_Goal of the exercise_
Within the records below is a range that opens at the line with "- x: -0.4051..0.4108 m" and closes at the line with "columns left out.". Return that range word for word, both ends included, and only that range.

Stored entries:

Segment Open

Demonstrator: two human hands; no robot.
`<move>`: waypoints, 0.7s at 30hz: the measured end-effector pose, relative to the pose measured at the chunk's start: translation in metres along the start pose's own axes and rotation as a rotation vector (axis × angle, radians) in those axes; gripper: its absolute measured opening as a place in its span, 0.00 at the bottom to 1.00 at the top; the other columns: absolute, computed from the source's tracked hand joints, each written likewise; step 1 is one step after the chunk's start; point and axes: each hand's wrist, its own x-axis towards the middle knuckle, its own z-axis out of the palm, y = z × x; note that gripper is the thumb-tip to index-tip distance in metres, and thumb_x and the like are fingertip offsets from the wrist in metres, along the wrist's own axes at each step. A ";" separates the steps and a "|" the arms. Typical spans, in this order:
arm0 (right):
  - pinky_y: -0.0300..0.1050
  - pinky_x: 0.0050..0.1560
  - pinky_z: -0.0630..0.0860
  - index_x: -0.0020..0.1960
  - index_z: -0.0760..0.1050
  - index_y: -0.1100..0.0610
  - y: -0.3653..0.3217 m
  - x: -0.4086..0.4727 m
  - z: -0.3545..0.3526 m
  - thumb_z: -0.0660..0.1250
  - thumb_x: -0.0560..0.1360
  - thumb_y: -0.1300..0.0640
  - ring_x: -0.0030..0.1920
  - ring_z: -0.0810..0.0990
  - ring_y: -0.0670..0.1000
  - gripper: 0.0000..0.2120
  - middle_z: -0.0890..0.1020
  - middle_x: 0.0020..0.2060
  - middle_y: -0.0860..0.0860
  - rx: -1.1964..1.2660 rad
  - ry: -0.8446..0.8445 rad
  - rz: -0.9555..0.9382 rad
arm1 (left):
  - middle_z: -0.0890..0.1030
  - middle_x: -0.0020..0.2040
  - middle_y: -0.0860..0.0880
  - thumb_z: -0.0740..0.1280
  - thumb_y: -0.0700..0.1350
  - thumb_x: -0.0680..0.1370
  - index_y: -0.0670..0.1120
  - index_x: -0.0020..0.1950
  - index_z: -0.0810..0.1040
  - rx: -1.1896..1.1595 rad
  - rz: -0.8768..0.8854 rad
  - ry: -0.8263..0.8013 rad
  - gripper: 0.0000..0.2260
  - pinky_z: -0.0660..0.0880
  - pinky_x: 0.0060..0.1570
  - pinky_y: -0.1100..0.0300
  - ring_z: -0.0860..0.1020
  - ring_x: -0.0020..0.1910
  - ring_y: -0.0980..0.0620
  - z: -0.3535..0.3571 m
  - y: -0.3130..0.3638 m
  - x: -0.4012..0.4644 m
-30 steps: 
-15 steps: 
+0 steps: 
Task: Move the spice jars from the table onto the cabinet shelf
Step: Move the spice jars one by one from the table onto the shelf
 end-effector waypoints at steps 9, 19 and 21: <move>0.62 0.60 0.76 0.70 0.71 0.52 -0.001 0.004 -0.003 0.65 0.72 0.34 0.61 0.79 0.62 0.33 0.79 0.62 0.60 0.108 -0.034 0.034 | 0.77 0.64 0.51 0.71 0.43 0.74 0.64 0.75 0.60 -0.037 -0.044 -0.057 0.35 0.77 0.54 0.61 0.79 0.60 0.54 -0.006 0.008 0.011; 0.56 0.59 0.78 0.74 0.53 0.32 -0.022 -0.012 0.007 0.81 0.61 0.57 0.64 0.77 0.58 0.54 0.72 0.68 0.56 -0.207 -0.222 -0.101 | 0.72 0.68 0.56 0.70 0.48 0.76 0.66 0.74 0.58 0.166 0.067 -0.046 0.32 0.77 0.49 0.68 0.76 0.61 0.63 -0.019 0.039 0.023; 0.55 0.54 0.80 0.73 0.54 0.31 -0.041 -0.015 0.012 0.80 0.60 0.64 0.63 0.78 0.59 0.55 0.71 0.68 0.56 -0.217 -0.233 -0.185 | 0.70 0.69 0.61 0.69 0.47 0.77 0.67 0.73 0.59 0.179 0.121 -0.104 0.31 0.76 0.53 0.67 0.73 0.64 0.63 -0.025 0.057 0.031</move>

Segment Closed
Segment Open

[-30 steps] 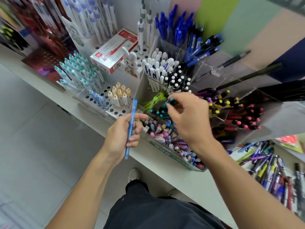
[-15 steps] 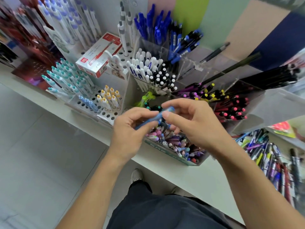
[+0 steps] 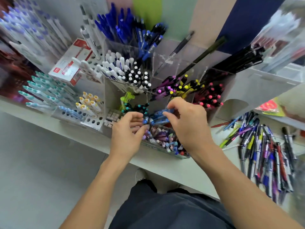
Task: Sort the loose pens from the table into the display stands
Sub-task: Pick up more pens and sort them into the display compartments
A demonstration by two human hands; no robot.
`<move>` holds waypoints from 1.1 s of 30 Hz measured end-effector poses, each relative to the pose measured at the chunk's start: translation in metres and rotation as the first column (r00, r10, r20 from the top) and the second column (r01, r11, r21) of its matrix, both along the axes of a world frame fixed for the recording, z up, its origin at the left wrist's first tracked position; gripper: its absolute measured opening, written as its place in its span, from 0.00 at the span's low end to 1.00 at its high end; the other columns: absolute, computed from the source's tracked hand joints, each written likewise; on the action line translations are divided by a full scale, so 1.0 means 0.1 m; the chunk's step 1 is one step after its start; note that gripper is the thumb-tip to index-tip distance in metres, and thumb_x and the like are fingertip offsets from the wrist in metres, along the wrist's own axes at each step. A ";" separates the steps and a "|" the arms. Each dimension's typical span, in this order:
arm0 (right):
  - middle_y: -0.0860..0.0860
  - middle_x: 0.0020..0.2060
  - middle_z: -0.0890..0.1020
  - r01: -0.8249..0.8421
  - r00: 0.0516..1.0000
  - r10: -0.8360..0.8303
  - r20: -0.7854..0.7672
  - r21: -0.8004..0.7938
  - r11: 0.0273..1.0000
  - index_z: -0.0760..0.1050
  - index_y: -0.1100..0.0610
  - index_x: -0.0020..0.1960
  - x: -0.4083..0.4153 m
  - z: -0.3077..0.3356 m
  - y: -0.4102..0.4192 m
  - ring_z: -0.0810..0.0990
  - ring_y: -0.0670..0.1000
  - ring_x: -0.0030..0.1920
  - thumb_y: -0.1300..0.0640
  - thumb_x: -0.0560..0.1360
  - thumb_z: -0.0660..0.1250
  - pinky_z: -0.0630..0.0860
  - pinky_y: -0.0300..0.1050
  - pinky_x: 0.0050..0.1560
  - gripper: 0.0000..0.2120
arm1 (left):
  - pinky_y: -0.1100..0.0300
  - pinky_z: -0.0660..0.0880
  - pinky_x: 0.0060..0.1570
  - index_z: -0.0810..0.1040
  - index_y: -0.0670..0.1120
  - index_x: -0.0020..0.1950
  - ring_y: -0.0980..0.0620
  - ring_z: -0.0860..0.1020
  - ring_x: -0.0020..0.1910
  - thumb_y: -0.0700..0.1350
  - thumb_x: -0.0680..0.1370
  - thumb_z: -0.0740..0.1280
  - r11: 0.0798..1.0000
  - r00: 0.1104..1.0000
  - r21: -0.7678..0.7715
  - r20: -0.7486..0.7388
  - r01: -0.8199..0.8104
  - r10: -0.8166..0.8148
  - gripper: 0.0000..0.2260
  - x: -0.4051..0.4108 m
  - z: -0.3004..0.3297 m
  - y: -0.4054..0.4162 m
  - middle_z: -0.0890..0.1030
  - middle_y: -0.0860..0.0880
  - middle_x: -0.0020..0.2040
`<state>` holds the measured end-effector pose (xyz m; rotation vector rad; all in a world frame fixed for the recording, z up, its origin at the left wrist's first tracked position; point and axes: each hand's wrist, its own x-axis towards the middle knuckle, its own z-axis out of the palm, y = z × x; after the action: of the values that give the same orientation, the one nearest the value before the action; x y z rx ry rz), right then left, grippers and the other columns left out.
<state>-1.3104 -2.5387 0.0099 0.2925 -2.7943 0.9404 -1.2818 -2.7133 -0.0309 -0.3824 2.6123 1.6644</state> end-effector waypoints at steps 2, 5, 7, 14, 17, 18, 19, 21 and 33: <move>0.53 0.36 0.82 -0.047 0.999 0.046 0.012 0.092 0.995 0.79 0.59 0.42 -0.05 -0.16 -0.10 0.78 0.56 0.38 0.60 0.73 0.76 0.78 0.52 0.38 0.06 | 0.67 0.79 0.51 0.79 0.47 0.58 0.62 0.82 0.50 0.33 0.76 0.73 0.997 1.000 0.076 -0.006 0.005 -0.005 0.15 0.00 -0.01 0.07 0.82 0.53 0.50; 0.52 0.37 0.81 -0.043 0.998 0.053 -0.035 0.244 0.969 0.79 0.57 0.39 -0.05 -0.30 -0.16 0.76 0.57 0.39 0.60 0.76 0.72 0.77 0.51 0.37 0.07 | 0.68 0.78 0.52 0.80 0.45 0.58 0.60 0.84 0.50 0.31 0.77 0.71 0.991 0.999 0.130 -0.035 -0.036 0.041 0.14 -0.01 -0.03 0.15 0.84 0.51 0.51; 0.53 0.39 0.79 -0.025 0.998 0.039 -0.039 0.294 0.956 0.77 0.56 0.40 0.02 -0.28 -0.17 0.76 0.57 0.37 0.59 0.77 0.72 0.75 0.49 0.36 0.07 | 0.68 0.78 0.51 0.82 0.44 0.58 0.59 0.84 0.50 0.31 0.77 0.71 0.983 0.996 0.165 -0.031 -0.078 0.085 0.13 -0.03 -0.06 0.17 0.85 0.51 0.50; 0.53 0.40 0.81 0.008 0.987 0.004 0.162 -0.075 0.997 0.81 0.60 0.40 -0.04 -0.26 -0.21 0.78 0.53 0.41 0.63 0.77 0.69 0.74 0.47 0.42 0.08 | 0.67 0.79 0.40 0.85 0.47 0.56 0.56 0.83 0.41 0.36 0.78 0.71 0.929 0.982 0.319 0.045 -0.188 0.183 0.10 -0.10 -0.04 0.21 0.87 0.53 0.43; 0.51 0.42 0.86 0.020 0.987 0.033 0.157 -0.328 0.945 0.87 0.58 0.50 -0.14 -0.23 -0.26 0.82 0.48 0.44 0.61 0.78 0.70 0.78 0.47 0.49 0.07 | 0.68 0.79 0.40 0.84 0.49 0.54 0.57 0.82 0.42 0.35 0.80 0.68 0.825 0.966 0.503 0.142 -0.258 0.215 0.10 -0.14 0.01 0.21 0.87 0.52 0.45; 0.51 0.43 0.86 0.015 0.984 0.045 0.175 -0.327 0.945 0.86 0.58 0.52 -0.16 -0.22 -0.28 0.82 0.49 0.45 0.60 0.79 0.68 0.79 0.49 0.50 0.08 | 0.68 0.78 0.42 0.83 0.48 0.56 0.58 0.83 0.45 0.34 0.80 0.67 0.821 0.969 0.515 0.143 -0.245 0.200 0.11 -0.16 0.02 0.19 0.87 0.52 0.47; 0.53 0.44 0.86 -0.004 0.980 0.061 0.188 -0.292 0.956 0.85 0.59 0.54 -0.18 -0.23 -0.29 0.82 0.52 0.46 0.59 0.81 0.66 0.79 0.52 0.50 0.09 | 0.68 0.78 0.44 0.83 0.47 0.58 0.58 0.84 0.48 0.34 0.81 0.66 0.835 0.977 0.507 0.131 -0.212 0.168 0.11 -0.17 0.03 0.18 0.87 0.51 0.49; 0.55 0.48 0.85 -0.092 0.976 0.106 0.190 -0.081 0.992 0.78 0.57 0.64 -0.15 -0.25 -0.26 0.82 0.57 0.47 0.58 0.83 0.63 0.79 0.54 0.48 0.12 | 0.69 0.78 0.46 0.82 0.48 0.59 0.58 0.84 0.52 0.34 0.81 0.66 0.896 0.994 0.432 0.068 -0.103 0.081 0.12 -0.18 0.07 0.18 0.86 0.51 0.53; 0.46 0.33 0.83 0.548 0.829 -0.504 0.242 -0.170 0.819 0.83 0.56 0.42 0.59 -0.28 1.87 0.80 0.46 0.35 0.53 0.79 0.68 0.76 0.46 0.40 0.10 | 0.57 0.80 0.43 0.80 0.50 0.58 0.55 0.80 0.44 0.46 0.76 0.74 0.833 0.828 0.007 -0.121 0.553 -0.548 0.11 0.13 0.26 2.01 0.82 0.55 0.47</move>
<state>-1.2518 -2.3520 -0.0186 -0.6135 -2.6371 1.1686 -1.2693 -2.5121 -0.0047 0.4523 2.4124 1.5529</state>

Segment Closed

_Output of the task_
  - x: -0.4051..0.4108 m
  - z: -0.3004..0.3297 m
  - y: -0.4054..0.4162 m
  - middle_z: -0.0890..0.1030
  - middle_y: -0.0860..0.0880
  - middle_x: -0.0020..0.2040
`<state>` holds the measured end-effector pose (xyz m; rotation vector rad; all in a world frame fixed for the recording, z up, its origin at the left wrist's first tracked position; point and axes: each hand's wrist, its own x-axis towards the middle knuckle, its own z-axis out of the palm, y = z × x; after the action: of the values that give the same orientation, the one nearest the value before the action; x y z rx ry rz), right then left, grippers and the other columns left out.

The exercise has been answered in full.